In this case, I began to imagine a woman caught in the fallout of the recession, and I wanted to know how, after being betrayed and abandoned by someone who loved her, she could possibly get unstuck from those emotions and move on.


Q: Can you say more about why you decided to set the novel in 2008-2011?


A: That time period was very dark for many people. I wanted to acknowledge that the struggles – the middle age job searches following a layoff or business failure, the anxiety of owning a home that was underwater, the uncertainty of not knowing what would come next – were so much more than the data we were bombarded with daily.


There were real people and real lives behind the unemployment charts, people living in the margins and struggling to find their way back to living in a meaningful way.


But recessions and downturns are also a cyclical problem. Myself, I’ve lived through a few recession periods, and it’s certain there are more to come. I began writing the novel in 2014, six years after the start of The Great Recession, and the memories and the issues were still fresh for me.


The hope is that no matter what time period the story is set in, the story will be universal and relevant.


Q: How was the novel's title chosen, and what does it signify for you?


A: I start books with a mental image of a character/characters and an idea of the conflict they will face, but without any concrete plan for how the conflict will be resolved or where the characters will end up. I am a complete pantser writer!


Because of this, I give my first draft a working title and as the story develops, the title changes too. The hope is I’ll end up with a final draft and the right title at the end of the process.


It didn’t really happen this time around. Maybe I’d had too many working titles or maybe I’d spent too much time with the work, but the final title I had chosen was not exciting any of us.


Luckily, my wonderful publisher, Brooke Warner, emailed me to brainstorm some new ideas. When she suggested In the Aftermath, I said, “Of course, that’s it.” It was so obvious. The entire story is what happens in the aftermath of a tragic decision.


Q: What do you hope readers take away from the story?


A: I aim to tell stories of the connections we make as humans, how relationships go wrong, how they might be righted. We humans have a great capacity for rebirth and redemption and – I think – a deep need for the particular connection that comes when we forgive others or ourselves.


The characters’ journeys may take some dark turns, but I would like readers to finish the book thinking that after grief can come possibility and hope.

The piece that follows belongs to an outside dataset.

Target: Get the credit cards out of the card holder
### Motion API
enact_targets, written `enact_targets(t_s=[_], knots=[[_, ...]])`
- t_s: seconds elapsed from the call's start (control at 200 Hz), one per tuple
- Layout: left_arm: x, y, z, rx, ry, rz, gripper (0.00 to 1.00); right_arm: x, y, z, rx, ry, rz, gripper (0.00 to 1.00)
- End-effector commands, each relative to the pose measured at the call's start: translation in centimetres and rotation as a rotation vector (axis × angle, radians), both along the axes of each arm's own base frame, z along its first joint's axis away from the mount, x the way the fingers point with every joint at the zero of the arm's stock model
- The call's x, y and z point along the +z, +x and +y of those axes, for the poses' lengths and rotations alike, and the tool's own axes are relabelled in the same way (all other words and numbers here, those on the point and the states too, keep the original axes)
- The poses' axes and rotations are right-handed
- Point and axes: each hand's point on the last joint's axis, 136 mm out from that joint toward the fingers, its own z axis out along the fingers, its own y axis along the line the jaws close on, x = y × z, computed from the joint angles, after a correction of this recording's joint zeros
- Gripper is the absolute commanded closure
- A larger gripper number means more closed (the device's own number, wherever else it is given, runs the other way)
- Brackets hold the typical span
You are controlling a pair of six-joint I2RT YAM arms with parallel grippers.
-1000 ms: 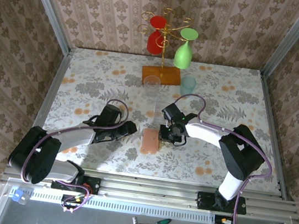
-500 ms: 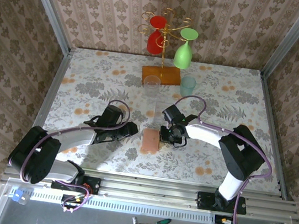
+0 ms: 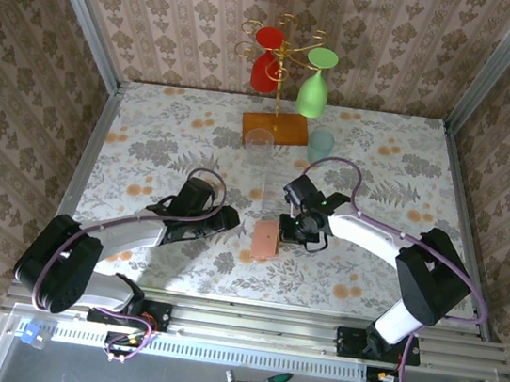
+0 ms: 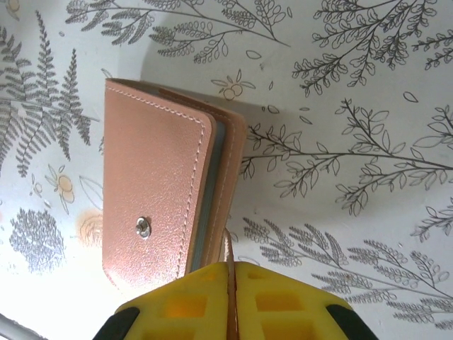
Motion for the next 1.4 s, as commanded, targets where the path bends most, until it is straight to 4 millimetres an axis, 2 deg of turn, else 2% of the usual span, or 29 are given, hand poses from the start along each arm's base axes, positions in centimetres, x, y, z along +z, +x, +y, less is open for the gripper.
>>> enact_targets(t_s=[0.0, 0.245, 0.565, 0.735, 0.98, 1.2, 1.265, 1.395], knots=[[1.2, 0.7, -0.6, -0.004, 0.005, -0.047, 0.49, 2.1, -0.1, -0.4, 0.04, -0.011, -0.025, 0.92], [0.8, 0.5, -0.9, -0.01, 0.01, -0.046, 0.5, 3.5, -0.6, 0.9, 0.11, 0.023, -0.02, 0.92], [2.3, 0.5, 0.0, 0.008, 0.022, -0.112, 0.5, 4.6, -0.7, 3.9, 0.184, 0.047, -0.011, 0.91], [3.2, 0.5, 0.5, 0.005, 0.035, -0.137, 0.51, 5.5, -0.5, 4.3, 0.167, 0.053, -0.029, 0.9], [3.0, 0.7, 0.0, -0.031, 0.076, -0.126, 0.53, 5.9, -0.7, 3.1, 0.155, 0.018, -0.053, 0.9], [3.0, 1.0, -0.9, -0.052, 0.078, -0.127, 0.57, 4.9, -0.7, 0.2, 0.114, -0.061, -0.049, 0.9], [2.5, 1.0, -1.0, -0.051, 0.094, -0.119, 0.63, 4.7, -0.6, -0.8, 0.099, -0.088, -0.046, 0.91], [1.4, 0.8, -1.3, -0.055, 0.107, -0.096, 0.66, 4.0, -0.6, -2.2, 0.081, -0.119, -0.033, 0.9]])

Q: What are you working on now?


A: I am in the first draft stage of my fourth novel, currently titled Mothering. The main character is an older, adoptive mother, a woman who (we learn as the story opens) gave up the biological child she had when she was a young college student.


It’s a part of her life she has kept secret from some of the people closest to her. When the secret is exposed, her family relationships begin to unravel.


Big picture, the story is – as you might guess – about being a mother, but it’s also about the different kinds of care women provide in all parts of our lives and the kinds of care we allow ourselves to receive.


Q: Anything else we should know?


A: Although the characters and situations come from my imagination, there’s one aspect of my own life that consistently appears in my novels, and that is my love of food and cooking.


I’ve worked in catering sales, in a restaurant planning private dinners, as a weekend baker, and most recently as a food writer for local papers in Massachusetts.


Cooking and baking are as much a part of who I am as writing is, but broadly, cooking and feeding others is simply intrinsic to being human. People gather around food, around the table, and it’s there that people are their most vulnerable and receptive and where complex stories can play out.


A few years back, I took a bread baking class with master baker Richard Bertinet, and after class he reminded us that the word “companion” comes from Latin and means “with bread.”


In other words, the people we gather with are the people we choose to share our bread with us. If I’m writing about the intimate connections between people, you can be sure I’ll include something about the food that is being shared.